На этом моя встреча с начальством закончилась.
Многому научил меня впоследствии начсанфронта, умный, в высшей степени требовательный к себе и окружающим администратор. А главное, научил самостоятельно принимать решения в ответственный момент. «Работай, действуй, не оглядывайся — говорил он. — Сейчас не мирная обстановка. Не всегда можно согласоваться с инстанциями. Пока запросишь, пока ответят, глядишь — и надобность миновала».
Все это было потом.

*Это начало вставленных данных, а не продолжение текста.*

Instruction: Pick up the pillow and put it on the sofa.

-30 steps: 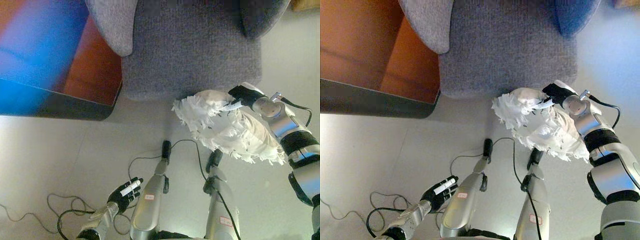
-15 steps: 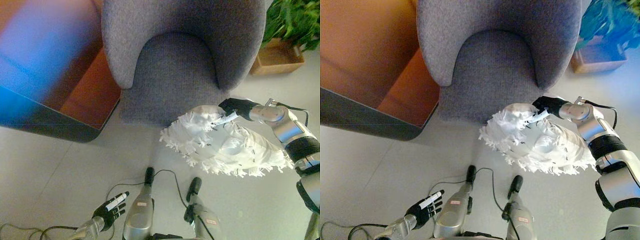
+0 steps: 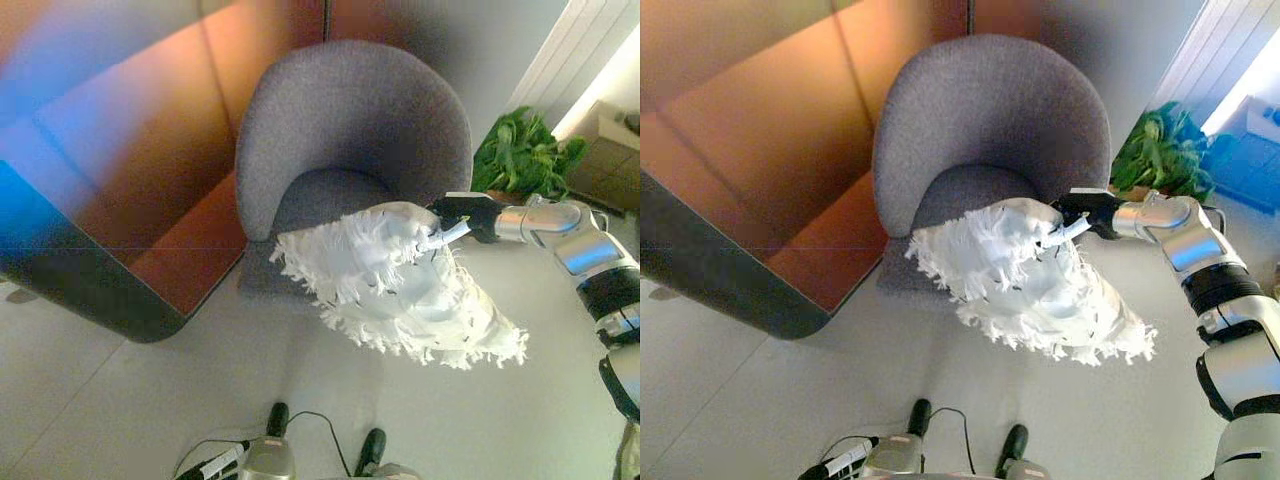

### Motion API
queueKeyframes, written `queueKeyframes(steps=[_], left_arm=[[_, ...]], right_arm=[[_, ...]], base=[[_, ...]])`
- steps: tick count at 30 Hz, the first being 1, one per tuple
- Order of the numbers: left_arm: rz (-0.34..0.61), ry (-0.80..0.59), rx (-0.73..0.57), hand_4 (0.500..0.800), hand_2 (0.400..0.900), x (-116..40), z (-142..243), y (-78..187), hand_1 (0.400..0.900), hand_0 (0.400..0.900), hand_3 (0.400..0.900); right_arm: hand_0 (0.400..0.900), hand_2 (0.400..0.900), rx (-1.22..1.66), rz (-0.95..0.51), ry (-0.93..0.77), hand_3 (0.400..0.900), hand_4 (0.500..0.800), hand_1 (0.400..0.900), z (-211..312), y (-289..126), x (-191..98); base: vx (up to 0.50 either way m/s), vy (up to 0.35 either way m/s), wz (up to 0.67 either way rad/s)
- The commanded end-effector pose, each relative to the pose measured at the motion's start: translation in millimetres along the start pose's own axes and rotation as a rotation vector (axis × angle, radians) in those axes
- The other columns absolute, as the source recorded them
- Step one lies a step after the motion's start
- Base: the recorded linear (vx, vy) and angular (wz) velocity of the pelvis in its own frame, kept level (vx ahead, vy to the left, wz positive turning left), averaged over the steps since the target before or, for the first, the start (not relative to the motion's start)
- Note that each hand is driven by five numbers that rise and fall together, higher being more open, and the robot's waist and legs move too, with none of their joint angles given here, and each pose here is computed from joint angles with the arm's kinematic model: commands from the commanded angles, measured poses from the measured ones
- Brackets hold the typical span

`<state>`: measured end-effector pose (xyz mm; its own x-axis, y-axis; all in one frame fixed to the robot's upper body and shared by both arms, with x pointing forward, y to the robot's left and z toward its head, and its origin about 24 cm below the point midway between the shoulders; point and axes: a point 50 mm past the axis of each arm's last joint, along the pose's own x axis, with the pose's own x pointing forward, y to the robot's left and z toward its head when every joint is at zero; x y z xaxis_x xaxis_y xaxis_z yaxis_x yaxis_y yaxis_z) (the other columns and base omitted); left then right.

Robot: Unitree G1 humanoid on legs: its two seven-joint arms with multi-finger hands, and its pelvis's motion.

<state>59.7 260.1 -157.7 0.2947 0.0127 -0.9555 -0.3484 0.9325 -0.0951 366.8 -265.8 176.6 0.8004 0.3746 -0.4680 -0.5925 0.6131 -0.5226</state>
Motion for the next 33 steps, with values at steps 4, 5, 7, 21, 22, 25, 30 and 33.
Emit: queueKeyframes(steps=[4,5,7,21,22,25,30,33], left_arm=[[0.104,0.148,0.085,0.8,0.9,-12.9,-32.7,31.6,0.9,0.9,0.9],[0.106,0.151,0.083,0.8,0.9,-13.1,-33.4,31.9,0.9,0.9,0.9],[0.114,0.157,0.08,0.8,0.9,-14.0,-36.5,33.3,0.9,0.9,0.9],[0.114,0.094,0.068,0.8,0.9,-16.1,-21.1,41.2,0.9,0.9,0.9],[0.108,0.082,0.069,0.8,0.9,-15.9,-18.6,40.9,0.9,0.9,0.9],[0.094,0.066,0.067,0.8,0.9,-14.9,-15.8,38.3,0.9,0.9,0.9],[0.074,0.048,0.056,0.8,0.9,-12.3,-12.7,32.1,0.9,0.9,0.9],[0.063,0.04,0.05,0.8,0.9,-11.7,-10.5,30.3,0.9,0.9,0.9]], right_arm=[[0.4,0.4,0.031,-0.209,-0.215,0.4,0.5,0.4,80.2,-62.6,-33.7],[0.4,0.4,0.041,-0.22,-0.21,0.4,0.5,0.4,79.9,-64.4,-34.3],[0.4,0.4,0.087,-0.266,-0.202,0.4,0.5,0.4,79.3,-71.3,-36.8],[0.4,0.4,0.26,-0.596,-0.197,0.4,0.5,0.4,82.8,-106.9,-67.0],[0.4,0.4,0.26,-0.616,-0.196,0.4,0.5,0.4,83.4,-109.3,-70.3],[0.4,0.4,0.239,-0.642,-0.187,0.4,0.5,0.4,85.2,-114.5,-79.0],[0.4,0.4,0.222,-0.714,-0.138,0.4,0.5,0.4,84.2,-123.2,-91.5],[0.4,0.4,0.218,-0.75,-0.123,0.4,0.5,0.4,85.4,-126.7,-97.5]], base=[[0.059,0.035,0.11],[0.07,0.043,0.11],[0.084,0.045,0.14],[-0.008,-0.012,0.13],[-0.093,-0.035,0.03],[-0.061,-0.013,0.01],[-0.007,0.001,0.0],[-0.018,0.011,0.02]])
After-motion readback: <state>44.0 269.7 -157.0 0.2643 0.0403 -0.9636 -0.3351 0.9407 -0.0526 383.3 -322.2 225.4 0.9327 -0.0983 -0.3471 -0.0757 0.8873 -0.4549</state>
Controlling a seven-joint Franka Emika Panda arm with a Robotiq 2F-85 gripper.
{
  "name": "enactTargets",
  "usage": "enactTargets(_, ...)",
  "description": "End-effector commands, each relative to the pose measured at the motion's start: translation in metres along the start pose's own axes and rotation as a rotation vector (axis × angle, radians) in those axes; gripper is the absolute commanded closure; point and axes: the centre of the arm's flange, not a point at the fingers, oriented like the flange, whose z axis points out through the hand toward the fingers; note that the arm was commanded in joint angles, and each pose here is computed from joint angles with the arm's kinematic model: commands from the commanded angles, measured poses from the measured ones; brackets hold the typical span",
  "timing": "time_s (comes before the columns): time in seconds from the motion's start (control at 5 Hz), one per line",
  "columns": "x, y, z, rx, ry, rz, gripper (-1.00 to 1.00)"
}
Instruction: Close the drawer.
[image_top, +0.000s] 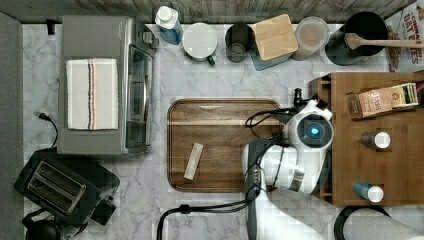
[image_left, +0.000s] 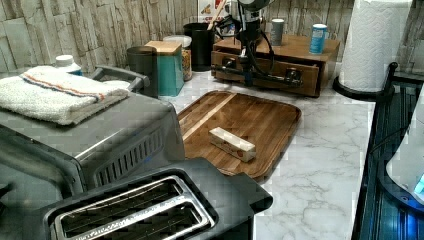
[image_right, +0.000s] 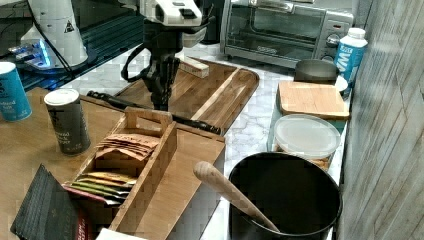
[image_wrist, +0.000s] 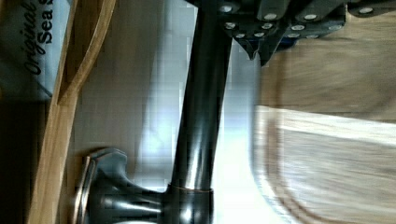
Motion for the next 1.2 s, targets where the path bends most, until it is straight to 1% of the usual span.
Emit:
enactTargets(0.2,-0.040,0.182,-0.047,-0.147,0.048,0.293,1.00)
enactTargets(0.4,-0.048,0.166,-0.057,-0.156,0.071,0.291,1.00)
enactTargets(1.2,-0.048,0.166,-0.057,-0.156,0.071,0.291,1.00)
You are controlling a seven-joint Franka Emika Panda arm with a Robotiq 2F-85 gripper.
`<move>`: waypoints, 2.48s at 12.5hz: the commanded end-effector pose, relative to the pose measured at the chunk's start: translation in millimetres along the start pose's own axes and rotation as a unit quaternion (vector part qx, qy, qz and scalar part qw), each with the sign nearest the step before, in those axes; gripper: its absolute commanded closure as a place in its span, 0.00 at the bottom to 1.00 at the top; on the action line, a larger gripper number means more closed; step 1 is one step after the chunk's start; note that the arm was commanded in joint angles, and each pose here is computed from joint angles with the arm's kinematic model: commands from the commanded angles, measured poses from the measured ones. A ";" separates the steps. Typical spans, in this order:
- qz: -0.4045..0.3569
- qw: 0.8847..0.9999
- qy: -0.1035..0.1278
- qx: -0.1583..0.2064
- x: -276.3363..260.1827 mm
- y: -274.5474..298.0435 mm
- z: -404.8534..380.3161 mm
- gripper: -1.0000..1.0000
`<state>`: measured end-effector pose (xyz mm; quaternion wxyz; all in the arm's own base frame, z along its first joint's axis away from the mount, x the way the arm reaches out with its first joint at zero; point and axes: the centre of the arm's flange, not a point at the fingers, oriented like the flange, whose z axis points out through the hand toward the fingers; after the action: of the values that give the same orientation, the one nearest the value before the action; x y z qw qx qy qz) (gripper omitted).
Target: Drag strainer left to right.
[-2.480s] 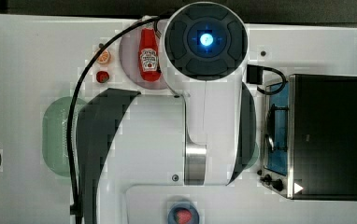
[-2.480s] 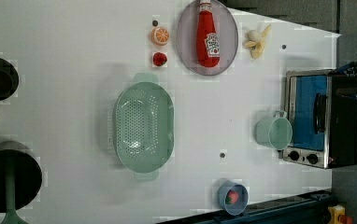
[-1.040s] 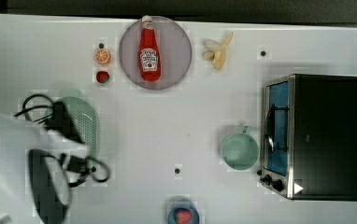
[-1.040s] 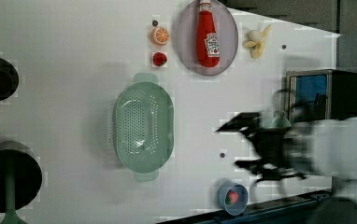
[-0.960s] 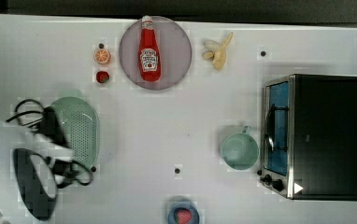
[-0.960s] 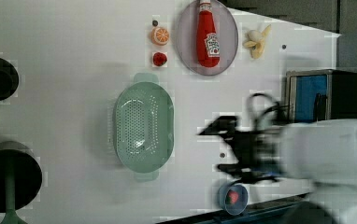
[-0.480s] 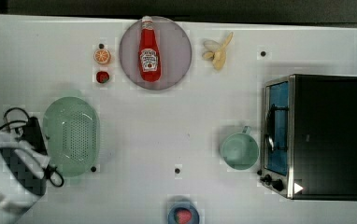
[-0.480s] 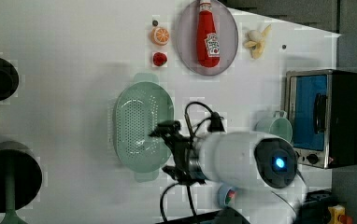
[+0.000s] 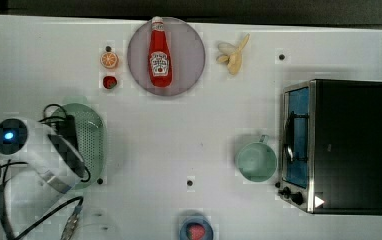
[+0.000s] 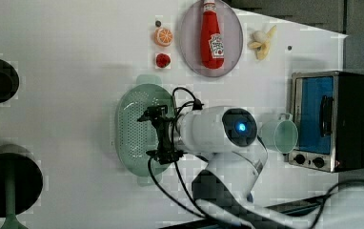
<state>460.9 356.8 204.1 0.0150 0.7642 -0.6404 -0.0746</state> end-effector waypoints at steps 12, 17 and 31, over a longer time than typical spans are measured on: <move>0.084 0.996 0.020 0.037 71.1 -24.8 35.4 0.00; 0.102 0.994 0.023 0.034 101.6 -26.1 31.7 0.00; 0.070 0.996 0.039 0.028 235.7 -13.4 15.1 0.00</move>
<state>494.5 162.3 150.8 0.0265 0.7155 -0.6969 -0.0405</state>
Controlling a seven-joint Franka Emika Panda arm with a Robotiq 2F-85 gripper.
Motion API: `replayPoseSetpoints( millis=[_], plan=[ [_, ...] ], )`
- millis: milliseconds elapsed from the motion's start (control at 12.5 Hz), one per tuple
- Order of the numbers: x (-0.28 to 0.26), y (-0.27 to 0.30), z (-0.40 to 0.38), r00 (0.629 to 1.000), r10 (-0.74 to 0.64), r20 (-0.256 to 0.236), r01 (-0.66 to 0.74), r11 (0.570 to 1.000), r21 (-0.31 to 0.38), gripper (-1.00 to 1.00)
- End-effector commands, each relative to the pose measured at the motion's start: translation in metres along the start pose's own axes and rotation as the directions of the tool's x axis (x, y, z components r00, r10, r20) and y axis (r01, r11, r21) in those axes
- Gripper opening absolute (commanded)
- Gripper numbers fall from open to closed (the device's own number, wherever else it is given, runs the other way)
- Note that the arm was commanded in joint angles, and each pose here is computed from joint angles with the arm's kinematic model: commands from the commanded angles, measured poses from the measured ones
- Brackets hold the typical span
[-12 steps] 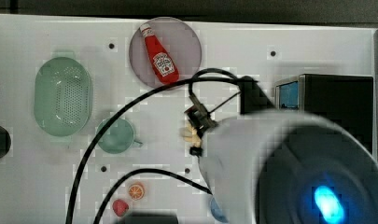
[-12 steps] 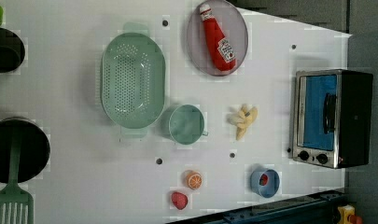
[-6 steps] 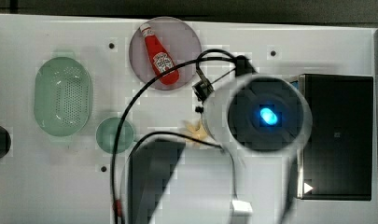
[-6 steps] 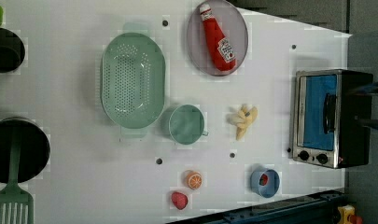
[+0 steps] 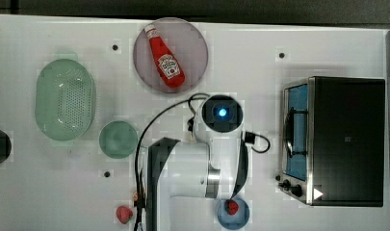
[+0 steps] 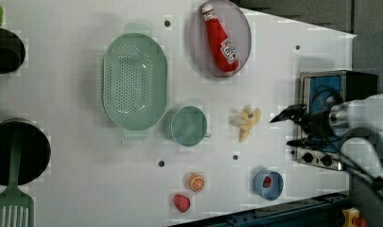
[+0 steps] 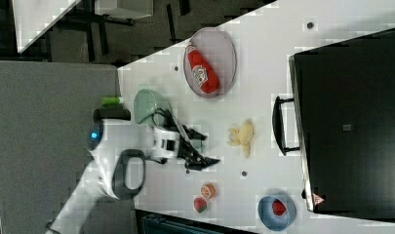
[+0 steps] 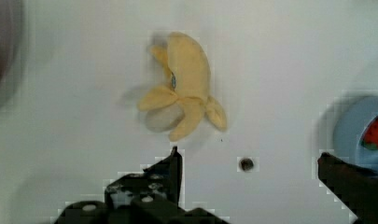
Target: Pick Banana and place it in mug.
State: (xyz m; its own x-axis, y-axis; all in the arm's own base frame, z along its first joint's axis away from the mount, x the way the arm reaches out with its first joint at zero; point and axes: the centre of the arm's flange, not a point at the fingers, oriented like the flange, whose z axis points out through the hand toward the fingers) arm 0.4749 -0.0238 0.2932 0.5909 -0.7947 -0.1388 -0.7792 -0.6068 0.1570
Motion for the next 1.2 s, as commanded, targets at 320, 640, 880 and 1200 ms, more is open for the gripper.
replayPoseSetpoints(
  millis=[320,640,880,1200],
  plan=[
    [0.014,-0.011,0.055,0.995,-0.015,-0.097,0.026,0.994,0.105,1.0],
    [0.016,-0.017,0.113,0.994,-0.022,-0.106,0.033,0.994,0.105,1.0],
    [0.012,-0.024,0.139,0.992,-0.034,-0.118,0.048,0.992,0.117,1.0],
    [0.013,-0.026,0.142,0.99,-0.033,-0.135,0.052,0.989,0.135,0.2]
  ],
)
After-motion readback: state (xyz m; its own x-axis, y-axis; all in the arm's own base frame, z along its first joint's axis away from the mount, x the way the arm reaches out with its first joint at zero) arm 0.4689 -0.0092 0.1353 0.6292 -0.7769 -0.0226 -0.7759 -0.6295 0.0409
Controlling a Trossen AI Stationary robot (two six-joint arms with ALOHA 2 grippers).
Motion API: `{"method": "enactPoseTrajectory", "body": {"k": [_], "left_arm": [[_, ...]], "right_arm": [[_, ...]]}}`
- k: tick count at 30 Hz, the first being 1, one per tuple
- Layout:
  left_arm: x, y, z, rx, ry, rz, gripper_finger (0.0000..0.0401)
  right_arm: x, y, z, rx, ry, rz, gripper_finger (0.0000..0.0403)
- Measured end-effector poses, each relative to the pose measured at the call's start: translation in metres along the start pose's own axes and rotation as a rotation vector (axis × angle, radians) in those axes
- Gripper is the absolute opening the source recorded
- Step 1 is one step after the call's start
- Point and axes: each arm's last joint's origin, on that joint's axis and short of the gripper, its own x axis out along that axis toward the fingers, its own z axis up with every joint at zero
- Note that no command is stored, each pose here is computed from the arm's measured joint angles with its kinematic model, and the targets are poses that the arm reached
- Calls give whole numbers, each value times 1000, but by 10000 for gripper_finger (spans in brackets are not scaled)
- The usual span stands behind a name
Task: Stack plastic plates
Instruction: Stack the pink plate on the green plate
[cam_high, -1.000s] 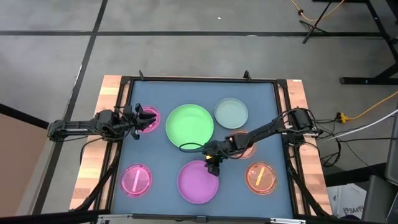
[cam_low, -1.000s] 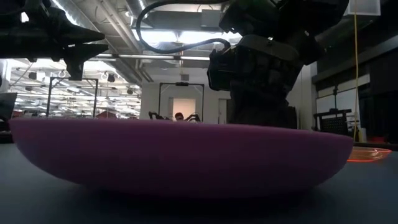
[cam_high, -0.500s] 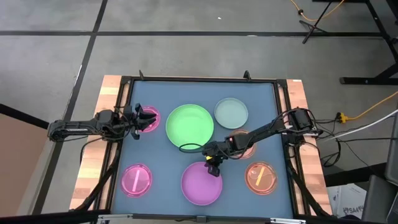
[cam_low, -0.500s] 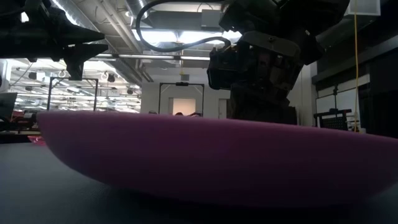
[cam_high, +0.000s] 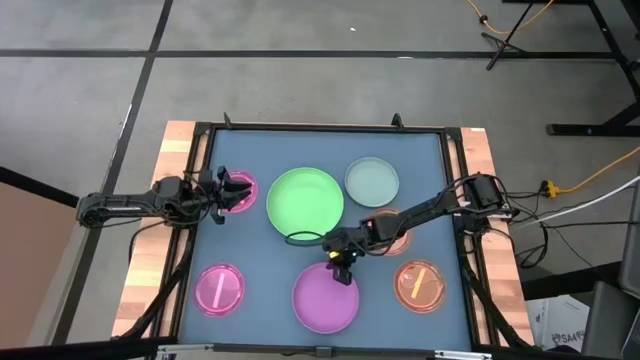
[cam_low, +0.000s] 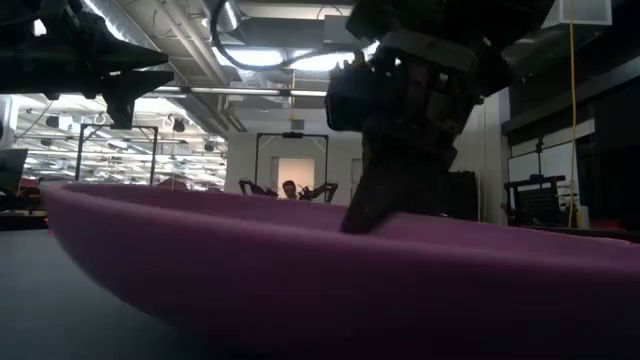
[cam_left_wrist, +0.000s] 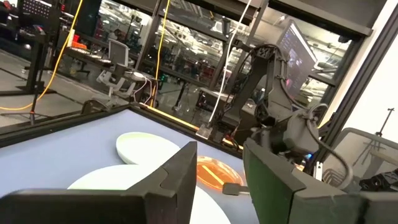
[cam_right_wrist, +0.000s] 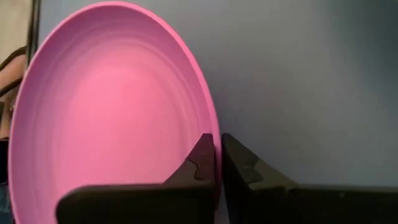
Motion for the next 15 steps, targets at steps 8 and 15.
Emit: {"method": "enactPoseTrajectory", "body": {"k": [8,15], "left_arm": [[0,1,-3,4,29,11,124],[0,1,-4,6,38,15,124]], "right_arm": [[-9,12,24,-75,-14,11,1],[-26,9,55,-115,-22,21,0]]}}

А сейчас я ехал к месту своего нового назначения и с тревогой думал о том, как, не прекращая текущей работы, построить сортировочно-эвакуационный госпиталь нового типа с ежесуточной пропускной способностью в несколько тысяч человек.
Работа предстояла сложная, никаких инструкций и людей, имеющих опыт создания подобных госпиталей, не существовало. Вряд ли сам начсанфронта представлял себе точно схему этой организации.
Новоторжская
Что вез я с собой в Вязьму, в Новоторжский госпиталь? Немного знаний по военно-полевой хирургии и чуть побольше об организации военно-полевой медицинской службы. А вот практического опыта, который бы подсказал, как развертывать госпитали и другие медицинские формирования в условиях, когда фронт протянулся на сотни километров и в действие вступили такие средства ведения войны, каких не знала история, и не хватало.